Thanks @Bryan. I can’t find a formatting issue - I simply copied and pasted the code @carolyn posted so there shouldn’t be one. However, I’ve just tried the same code with the Chromium browser (and also with Chrome on Windows using Bokeh 1.2.0) and it works fine! So there may be some Firefox-specific issue occurring here. I’ll do some more digging and report back if I find anything helpful. In the meantime though thanks to you both for the help.

1 Like

FWIW I juts tried in FF 70.0.1 and also working there for me. I’m not really sure what to suggest at this point :confused:

Thanks @Bryan, the problem must be elsewhere then. I hadn’t had any problems with Firefox before so was a bit suspicious of the browser itself being the problem. I might have a particular set of dependencies which is causing the problem, will keep searching…

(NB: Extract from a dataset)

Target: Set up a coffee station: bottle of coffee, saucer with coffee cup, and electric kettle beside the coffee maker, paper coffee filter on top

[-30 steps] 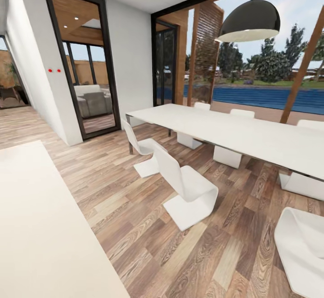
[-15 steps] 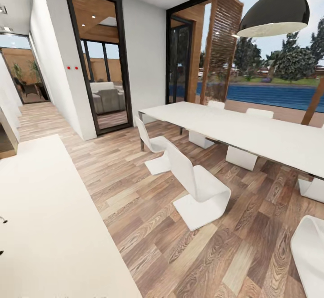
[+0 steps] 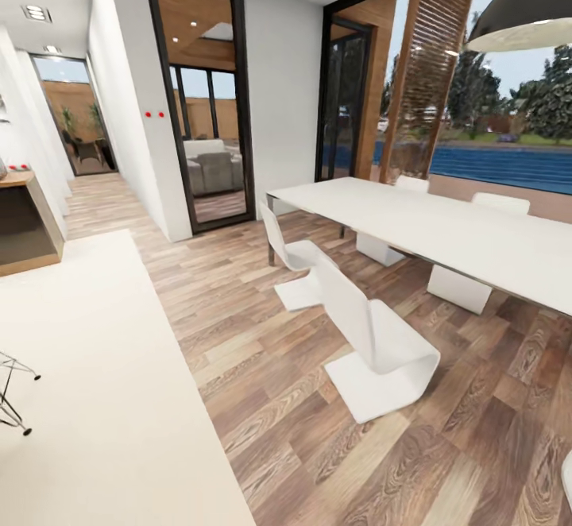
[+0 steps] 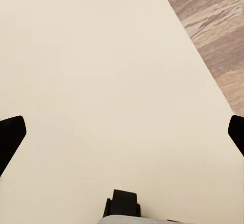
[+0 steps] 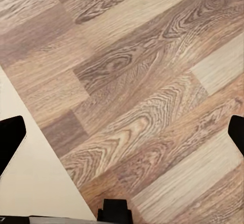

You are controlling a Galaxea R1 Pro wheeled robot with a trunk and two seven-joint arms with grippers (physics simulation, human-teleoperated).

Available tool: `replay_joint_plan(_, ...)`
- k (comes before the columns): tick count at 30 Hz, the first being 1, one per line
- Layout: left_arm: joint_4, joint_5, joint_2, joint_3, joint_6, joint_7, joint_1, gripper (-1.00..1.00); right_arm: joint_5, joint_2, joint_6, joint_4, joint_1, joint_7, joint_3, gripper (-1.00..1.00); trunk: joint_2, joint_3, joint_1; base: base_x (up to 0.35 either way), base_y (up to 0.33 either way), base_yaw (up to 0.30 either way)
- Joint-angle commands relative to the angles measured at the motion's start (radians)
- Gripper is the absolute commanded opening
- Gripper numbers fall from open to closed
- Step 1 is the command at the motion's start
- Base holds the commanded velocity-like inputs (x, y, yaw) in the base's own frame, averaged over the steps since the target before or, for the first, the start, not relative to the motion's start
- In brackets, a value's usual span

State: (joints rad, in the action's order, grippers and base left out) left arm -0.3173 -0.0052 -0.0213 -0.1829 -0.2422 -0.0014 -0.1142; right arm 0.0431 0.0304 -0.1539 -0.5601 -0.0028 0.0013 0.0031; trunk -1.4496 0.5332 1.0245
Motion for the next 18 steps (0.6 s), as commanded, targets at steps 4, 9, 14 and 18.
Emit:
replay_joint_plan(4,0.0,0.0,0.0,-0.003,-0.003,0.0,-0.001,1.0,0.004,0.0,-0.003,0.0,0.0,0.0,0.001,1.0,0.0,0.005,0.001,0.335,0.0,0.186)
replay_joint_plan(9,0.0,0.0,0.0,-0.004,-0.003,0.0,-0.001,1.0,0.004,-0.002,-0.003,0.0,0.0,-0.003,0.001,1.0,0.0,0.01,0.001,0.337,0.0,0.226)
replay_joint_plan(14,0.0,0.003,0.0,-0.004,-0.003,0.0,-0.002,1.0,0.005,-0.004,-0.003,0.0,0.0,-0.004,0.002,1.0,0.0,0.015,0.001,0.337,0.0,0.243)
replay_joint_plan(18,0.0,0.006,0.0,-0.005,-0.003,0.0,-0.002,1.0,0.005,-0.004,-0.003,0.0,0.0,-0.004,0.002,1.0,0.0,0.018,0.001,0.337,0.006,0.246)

It also works as expected for me, using exact the same versions you have.

At some point I also had some strange errors and it turned out that removing dask from Anaconda solved these problems. However I’m not sure if it really was a dask-issue since I don’t think bokeh uses it anyway.
Maybe some other package was removed when I removed dask, but can’t tell which :confused:

Thanks for the attempt @Matthias. I still don’t know what’s causing the problem but I’m just using another browser for now.